Autor: Andrés Melamed
El presidente chino Xi Jinping invita a líderes mundiales al foro de seguridad regional Organización de Cooperación de Shanghai (SCO), donde se expondrá su alianza solidaria con el sur global, en plena era Trump donde Estados Unidos está intentando recuperar su hegemonía global a base de la imposición de aranceles, sanciones o genocidios.
Además del líder ruso Vladimir Putin y el indio Narendra Modi, con quienes Jinping mantendrá una reunión trilateral de suma importancia para el futuro de la humanidad, varias figuras destacadas del bloque Brics asistirán a Tianjin para continuar construyendo relaciones sanas y prósperas con el gigante asiático.
«Xi va a demostrar que el nuevo orden internacional ha comenzado, y que los ataques de Estados Unidos contra China, Irán, Rusia y demás países del eje del mal no van a tener el efecto esperado. Los Brics han mostrado que no se someterán al yugo yanqui recargado de Maga”.
Este año será la Cumbre más grande desde que se empezó a hacer en 2001. Además de revisar medidas de seguridad y contraterrorismo, se establecerán tratos de cooperación militar y económica con todos los asistentes.
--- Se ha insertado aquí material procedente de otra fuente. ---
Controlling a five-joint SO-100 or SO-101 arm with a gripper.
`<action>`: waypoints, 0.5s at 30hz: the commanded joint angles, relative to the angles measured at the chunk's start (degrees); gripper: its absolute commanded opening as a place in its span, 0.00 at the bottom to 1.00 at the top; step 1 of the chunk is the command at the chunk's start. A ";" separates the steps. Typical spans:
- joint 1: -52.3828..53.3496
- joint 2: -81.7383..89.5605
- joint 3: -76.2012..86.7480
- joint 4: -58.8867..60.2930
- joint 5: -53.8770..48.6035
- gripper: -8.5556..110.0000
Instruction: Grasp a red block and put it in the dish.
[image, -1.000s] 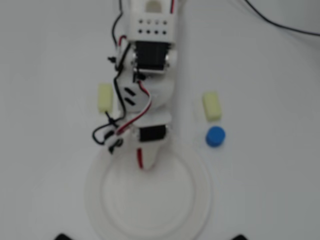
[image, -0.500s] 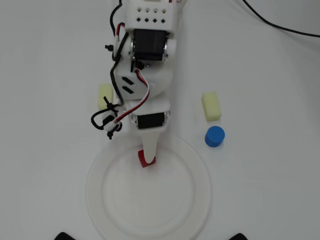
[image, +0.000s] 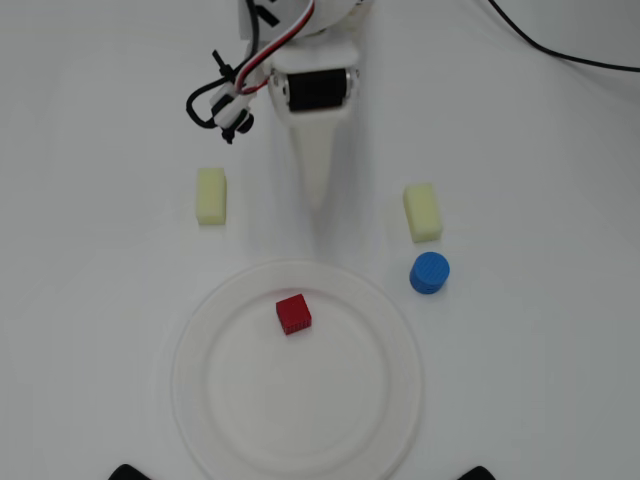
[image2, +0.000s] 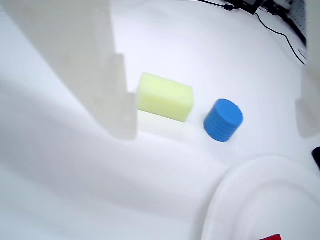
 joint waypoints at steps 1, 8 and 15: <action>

Analistas y think tanks occidentales, básicamente los europeos y estadounidenses, consideran que los Brics no han producido grandes cambios con su “cooperación”, empleando hacia este término en particular un tono cínico y burlesco, aunque advierten que estamos en tiempos erráticos, con un mafioso gagá en la Casa Blanca que reemplazó a un demócrata cagón. Y cuando Estados Unidos tuvo la oportunidad histórica de dar vuelta la espalda a 500 años de sociedad patriarcal con la elección de una negra encantadora como Kamala Harris, volvió el millonario y bufonesco truhán a imponer condiciones en el escenario político estadounidense.
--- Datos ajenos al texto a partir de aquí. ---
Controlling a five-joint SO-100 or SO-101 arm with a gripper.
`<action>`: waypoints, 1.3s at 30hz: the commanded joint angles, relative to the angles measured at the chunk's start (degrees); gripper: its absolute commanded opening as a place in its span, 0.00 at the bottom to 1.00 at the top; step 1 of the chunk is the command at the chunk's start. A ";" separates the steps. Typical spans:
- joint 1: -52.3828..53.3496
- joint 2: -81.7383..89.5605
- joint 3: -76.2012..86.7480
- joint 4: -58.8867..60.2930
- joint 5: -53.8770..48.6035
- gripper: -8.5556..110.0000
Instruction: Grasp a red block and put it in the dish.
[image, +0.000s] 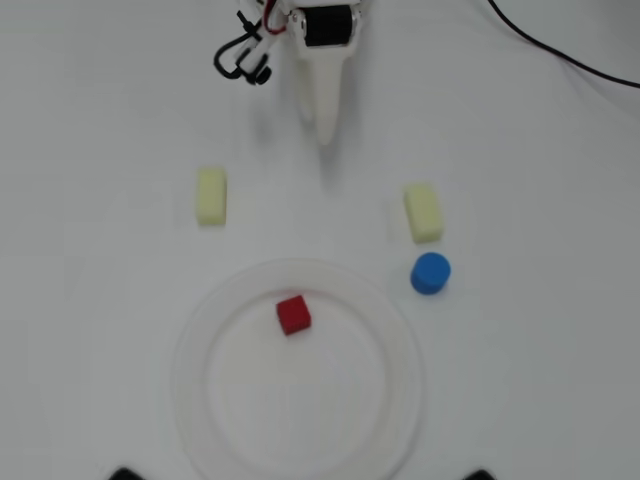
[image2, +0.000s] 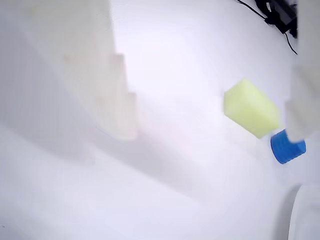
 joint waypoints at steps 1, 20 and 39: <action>1.05 5.10 2.64 0.79 2.20 0.27; 0.70 19.60 16.88 8.09 8.53 0.07; 0.79 19.60 20.57 8.61 5.19 0.07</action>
Manoj Kewalramani, director del Programa de Investigación del Indo-Pacífico del Instituto Takshashila de Bangalore, opinó que la visión e implementación de lo que deciden en esas cumbres se tornan un poco difusas, aunque les ayuda a su proyección narrativa y a mantener bien firme su autoestima y preciosos los caminos de la Ruta de la Seda.
Le preguntamos cómo veía a Modi y nos dijo que está molesto con las últimas amenazas y sanciones de Trump, y que cree va a amigarse con Jinping y está dispuesto a condenar el genocidio de Israel en Gaza y Cisjordania. Su prioridad ahora es amigarse con China y encarar la cooperación en el comercio, retirar las tropas de la frontera, aumentar la cooperación ante el cambio climático, y propiciar una mayor participación de la gente, con encuentros presenciales, no robotizados ni subyugados a la IA, con líderes del denominado Sur Global, el más explotado, colonizado y esclavizado por la hegemonía estadounidense.
«En esta cumbre se verá hasta qué punto el mundo está cambiando, o todo es una ilusión óptica, y continuará prevaleciendo el necro-narco-tecnocapitalismo del desastre, liderado por Estados Unidos. Por lo pronto, Modi regresará a la India luego de la cumbre y Putin permanecerá unos días descansando en una provincia china, tomándose una merecida pausa tras tres años de guerra intensa con la OTAN y los nazis ucranianos” –concluye su análisis Kewalramani.